2019 looks no less busy for the band, with a run of gigs lined up and a new member in tow.

Guitarist Ben Nield has recently joined the fold, replacing Sadie Noble – who played on the album – and Tamsin Middleton – who was the band’s live guitarist.

As Harri Shanahan (vocals / keys), Whitney Bluzma (vocals / bass), and Fiona Ledgard (drums) welcome their latest recruit we chat to the band about their highlights of last year, the power and politics of music, and the prospect of playing the Albert Hall…

Your debut record, We Are Ill, was released last year, how has it been since the album came out?

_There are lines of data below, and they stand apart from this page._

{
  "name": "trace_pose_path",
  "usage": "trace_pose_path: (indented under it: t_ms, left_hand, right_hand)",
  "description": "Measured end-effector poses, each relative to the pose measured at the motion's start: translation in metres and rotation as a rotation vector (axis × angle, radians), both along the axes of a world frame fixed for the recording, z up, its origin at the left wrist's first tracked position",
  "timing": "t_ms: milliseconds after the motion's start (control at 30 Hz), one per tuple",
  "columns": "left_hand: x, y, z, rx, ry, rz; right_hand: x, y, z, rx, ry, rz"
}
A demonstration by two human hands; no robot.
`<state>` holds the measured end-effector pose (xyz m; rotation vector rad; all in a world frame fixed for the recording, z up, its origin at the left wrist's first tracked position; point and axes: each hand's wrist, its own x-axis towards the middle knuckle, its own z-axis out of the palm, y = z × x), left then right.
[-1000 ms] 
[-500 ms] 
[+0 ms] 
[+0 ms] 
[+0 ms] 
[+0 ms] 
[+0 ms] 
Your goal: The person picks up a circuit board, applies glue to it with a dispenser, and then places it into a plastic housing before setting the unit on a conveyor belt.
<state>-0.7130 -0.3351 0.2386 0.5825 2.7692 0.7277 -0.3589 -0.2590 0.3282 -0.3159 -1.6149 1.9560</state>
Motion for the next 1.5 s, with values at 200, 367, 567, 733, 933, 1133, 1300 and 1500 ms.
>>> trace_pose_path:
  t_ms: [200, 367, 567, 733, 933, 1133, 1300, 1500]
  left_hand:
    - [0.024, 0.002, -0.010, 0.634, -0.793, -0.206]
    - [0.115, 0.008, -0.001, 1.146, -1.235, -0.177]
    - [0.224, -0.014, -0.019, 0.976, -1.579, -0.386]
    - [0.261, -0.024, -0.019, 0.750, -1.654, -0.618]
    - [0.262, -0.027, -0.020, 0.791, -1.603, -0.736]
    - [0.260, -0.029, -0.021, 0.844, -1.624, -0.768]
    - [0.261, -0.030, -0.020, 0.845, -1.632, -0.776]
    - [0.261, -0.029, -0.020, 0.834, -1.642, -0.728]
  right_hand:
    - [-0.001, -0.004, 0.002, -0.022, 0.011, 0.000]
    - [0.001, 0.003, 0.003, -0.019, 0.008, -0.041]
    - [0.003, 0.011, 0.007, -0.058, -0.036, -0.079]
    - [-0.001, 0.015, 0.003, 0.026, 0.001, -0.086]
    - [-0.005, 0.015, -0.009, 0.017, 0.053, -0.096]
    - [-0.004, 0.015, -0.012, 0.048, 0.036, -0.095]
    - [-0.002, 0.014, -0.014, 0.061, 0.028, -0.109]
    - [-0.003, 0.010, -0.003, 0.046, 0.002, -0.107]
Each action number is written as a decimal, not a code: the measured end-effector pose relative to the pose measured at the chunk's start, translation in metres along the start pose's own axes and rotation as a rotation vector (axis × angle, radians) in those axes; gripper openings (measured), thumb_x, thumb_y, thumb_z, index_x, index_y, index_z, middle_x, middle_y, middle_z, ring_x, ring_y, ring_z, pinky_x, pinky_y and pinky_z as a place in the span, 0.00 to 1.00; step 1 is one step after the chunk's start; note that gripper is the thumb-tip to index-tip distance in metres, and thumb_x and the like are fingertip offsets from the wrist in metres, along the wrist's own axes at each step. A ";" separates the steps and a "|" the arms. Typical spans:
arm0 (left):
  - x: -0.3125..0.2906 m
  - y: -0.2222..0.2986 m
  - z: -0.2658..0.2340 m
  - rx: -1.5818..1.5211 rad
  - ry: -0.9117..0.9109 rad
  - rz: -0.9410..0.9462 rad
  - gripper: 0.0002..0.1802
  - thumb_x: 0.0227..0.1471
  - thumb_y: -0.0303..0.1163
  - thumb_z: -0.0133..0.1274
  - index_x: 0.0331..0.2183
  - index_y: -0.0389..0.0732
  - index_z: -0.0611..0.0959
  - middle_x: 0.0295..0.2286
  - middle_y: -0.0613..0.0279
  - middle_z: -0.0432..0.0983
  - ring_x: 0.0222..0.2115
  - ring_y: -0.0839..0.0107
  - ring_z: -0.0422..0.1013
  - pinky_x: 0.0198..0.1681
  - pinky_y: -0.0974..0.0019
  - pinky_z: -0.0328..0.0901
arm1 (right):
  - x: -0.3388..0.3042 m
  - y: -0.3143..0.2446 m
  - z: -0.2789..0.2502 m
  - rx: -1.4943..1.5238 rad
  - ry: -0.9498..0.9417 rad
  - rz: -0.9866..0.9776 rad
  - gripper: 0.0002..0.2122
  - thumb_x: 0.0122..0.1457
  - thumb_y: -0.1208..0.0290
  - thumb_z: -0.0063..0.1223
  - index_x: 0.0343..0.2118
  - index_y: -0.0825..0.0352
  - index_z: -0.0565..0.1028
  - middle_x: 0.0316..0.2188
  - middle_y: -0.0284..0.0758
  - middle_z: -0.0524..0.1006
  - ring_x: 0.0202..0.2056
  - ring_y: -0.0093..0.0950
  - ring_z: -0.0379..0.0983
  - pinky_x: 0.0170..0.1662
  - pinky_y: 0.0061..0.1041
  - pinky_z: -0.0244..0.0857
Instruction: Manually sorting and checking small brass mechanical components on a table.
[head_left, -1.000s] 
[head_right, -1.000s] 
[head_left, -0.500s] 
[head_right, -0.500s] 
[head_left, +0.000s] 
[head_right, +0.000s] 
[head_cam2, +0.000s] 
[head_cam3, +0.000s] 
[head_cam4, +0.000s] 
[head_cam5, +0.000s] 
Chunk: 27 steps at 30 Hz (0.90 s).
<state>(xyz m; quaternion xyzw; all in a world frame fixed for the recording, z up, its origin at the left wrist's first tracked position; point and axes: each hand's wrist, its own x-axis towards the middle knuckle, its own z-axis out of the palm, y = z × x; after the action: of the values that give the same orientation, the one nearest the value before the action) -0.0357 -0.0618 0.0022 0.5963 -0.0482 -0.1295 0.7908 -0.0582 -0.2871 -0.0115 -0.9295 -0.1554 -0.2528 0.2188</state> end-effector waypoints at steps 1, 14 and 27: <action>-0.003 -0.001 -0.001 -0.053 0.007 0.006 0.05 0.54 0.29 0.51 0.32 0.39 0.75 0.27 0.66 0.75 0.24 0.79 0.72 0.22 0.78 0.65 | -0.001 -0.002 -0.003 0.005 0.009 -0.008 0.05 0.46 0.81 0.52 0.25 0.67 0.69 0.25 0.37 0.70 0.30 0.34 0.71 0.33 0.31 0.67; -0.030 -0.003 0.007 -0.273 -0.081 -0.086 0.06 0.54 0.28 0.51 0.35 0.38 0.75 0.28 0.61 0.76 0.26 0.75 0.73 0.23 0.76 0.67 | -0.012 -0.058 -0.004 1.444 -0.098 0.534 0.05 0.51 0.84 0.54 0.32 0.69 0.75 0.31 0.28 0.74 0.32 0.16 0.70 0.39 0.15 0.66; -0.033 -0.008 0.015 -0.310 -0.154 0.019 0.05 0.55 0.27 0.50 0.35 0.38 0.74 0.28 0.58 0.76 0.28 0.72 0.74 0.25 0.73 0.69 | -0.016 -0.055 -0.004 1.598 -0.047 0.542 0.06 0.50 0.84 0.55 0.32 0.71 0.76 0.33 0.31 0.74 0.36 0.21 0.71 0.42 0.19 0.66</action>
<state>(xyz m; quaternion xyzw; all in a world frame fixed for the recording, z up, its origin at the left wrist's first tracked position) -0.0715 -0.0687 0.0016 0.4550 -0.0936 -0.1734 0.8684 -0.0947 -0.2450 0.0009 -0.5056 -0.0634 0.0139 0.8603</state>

Whitney: It was a surprise really, for us. We never thought it would get the recognition that it did. [We were] pleasantly surprised, because when we were recording the album we liked it ourselves, our producer John Tatlock loved it, our friends, other than that, we weren’t really sure if people were going to understand us. It’s been a really nice surprise. Ben says he thinks it’s okay! [laughs]

Harri: Since then it’s been cool. We did a session on 6 Music, and that was really cool. I think it was through that we did a little bit of a tour with The Lovely Eggs, it was really fun. Then we had a bit of time trying to find a new guitarist, and that’s what we’ve been doing since we came off tour and we’ve now got a bunch of gigs lined up. We’re doing Cardiff Psych Fest, which we’re really excited about.

How would you describe your music to someone unfamiliar with the band?

Harri: I usually say it’s like Iggy Pop having a fight with Kylie Minogue in a bin. It’s very disco, it’s very noisy, it’s like a lot of worlds that don’t normally go together. We usually just rant enthusiastically and wave our arms about when we’re asked that question.

Whitney: Plus you could say psych, doom, disco, krautrock, a bit post-punk, and a bit of goth thrown in for good measure.

Harri: Oh no, not the goth! It even goes prog at times. We never set out to make a particular kind of music. I don’t want to say fusion, but it’s very eclectic.

What was the process of recording the album like?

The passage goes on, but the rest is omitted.